友人の新居の机付き本棚、本日完成しました。

大きさは、1年前に作らせていただいたTokiwadai BASEの本棚と同じくらい。
ただ、今回は下部分は机であることなどを考えると、自分史上で最大の作品であるという感じがします。

材料には全面的にラジアータパインの集成材を使用しました。
価格面からランバーコアなども考えたのですが、ウッドショックによる木材の価格高騰の結果、なぜかランバーコアと集成材の価格差が縮まっていたこともあり集成材を採用。
結果的に質感はランバーのそれよりもはるかに良くなりました。
塗装はワトコオイルのナチュラル。
棚柱(本棚の高さを任意に変えるためのレール)は友人の希望で黒。

できるだけ壁ぴったりに設計し、コンセントが使えるよう切り欠きを入れたり、机の各箇所に電気コードを配線できるようにしたり、いろいろ細工をしています。
向かって右上の一部が下がり天井になっているため、この箇所を逃げつつ、本棚として使える部分はできるだけ多くなるようにしていたりもします。
現場での作業をできるだけ減らすため、工房でできるかぎり組みた立てて、一旦バラして現場に運び、再度組み立てて細かいところを仕上げる、という流れで、現場作業は3回に分けました。

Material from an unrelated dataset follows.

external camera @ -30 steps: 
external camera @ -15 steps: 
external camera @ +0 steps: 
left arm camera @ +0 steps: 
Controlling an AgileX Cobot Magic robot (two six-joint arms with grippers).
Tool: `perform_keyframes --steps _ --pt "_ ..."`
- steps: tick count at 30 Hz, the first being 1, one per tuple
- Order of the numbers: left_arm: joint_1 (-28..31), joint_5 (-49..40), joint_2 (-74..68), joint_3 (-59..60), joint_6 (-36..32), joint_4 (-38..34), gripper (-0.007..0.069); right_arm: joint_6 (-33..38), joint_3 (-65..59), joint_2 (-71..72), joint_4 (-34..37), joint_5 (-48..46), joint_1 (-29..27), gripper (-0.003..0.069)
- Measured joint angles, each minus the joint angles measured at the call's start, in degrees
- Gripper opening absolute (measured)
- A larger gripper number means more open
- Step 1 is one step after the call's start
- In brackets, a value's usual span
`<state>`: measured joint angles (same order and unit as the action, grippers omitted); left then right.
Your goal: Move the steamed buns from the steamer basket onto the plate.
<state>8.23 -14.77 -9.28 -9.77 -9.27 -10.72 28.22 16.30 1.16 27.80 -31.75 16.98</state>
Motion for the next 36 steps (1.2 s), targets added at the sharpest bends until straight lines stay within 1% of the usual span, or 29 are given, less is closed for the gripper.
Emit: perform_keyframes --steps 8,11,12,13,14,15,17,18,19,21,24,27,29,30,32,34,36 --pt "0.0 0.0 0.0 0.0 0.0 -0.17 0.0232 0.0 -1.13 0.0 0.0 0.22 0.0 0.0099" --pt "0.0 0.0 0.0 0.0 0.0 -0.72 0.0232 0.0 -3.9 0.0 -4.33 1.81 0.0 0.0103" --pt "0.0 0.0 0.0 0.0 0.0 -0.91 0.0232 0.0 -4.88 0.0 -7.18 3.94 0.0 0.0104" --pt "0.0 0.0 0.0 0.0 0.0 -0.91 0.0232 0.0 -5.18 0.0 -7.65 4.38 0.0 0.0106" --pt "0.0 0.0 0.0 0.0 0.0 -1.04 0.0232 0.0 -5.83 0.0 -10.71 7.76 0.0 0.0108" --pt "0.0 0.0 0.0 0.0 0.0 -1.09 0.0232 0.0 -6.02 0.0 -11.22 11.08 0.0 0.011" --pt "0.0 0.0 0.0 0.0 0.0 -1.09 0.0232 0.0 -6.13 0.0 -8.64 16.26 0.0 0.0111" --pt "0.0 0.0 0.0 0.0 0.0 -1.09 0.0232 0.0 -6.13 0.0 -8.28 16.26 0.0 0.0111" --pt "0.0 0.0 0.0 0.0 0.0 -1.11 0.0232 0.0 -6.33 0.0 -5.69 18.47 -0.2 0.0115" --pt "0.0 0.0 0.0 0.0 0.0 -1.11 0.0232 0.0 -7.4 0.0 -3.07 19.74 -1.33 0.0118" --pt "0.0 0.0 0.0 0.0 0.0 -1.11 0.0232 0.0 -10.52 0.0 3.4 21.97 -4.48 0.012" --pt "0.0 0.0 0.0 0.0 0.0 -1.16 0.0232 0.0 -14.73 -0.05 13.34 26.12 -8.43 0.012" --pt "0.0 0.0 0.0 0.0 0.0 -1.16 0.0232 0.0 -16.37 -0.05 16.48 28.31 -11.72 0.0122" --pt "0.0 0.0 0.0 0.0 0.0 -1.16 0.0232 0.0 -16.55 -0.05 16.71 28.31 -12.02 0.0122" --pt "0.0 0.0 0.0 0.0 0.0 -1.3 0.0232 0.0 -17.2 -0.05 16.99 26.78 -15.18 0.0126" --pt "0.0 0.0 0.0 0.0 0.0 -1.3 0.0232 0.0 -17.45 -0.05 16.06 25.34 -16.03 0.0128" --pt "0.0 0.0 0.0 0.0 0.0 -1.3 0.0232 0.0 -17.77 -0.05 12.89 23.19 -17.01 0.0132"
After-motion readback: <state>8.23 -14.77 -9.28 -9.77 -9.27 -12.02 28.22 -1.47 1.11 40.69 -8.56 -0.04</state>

部品数は多くないもののとにかく大きいのでいろいろ大変でしたが、特に苦労したのは壁ぴったりに作ること。
現場作業1回目で机の部分を作りましたが、あまりにぴったりサイズで作ってしまい、コンセントの出っ張り1ミリのせいで壁際に入らないという自体に。
コンセントを外して削って…など想定外の作業が発生し、壁際に机を設置する予定20分の作業に2時間かかったりしました。
また、ぴったりサイズゆえにビスが打てない箇所が多く、ダボを使ったり、組み立て順をプラモデルのように厳密に定義したり、普段の置き家具ではあまりやらないようなこともいろいろ行いました。

本職の工務店であれば、おそらく壁自体に机や本棚を取り付けていく、という設計・作業になると思うのですが、自分の場合はあくまで置き家具を所定の場所にぴったりに置く、という発想なので難しかったのかも。
今回はさすがに耐震を考慮し、壁に6箇所アンカーとビスを打ちましたが、それさえ外せば完全に元の状態に戻せます。
撤去時のことも考慮し、不要な接着剤の使用も避けています。

完成後、友人夫妻が本を入れるのをしばらく見ていたのですが、本当に喜んでくれていて家具屋冥利に尽きました。
ホント、無事完成してよかった。

大作が終わってホッとしつつも、置き家具のご注文はまだまだあるので余韻に浸ってる暇はありません。
引き続き馬車馬のように働く所存です。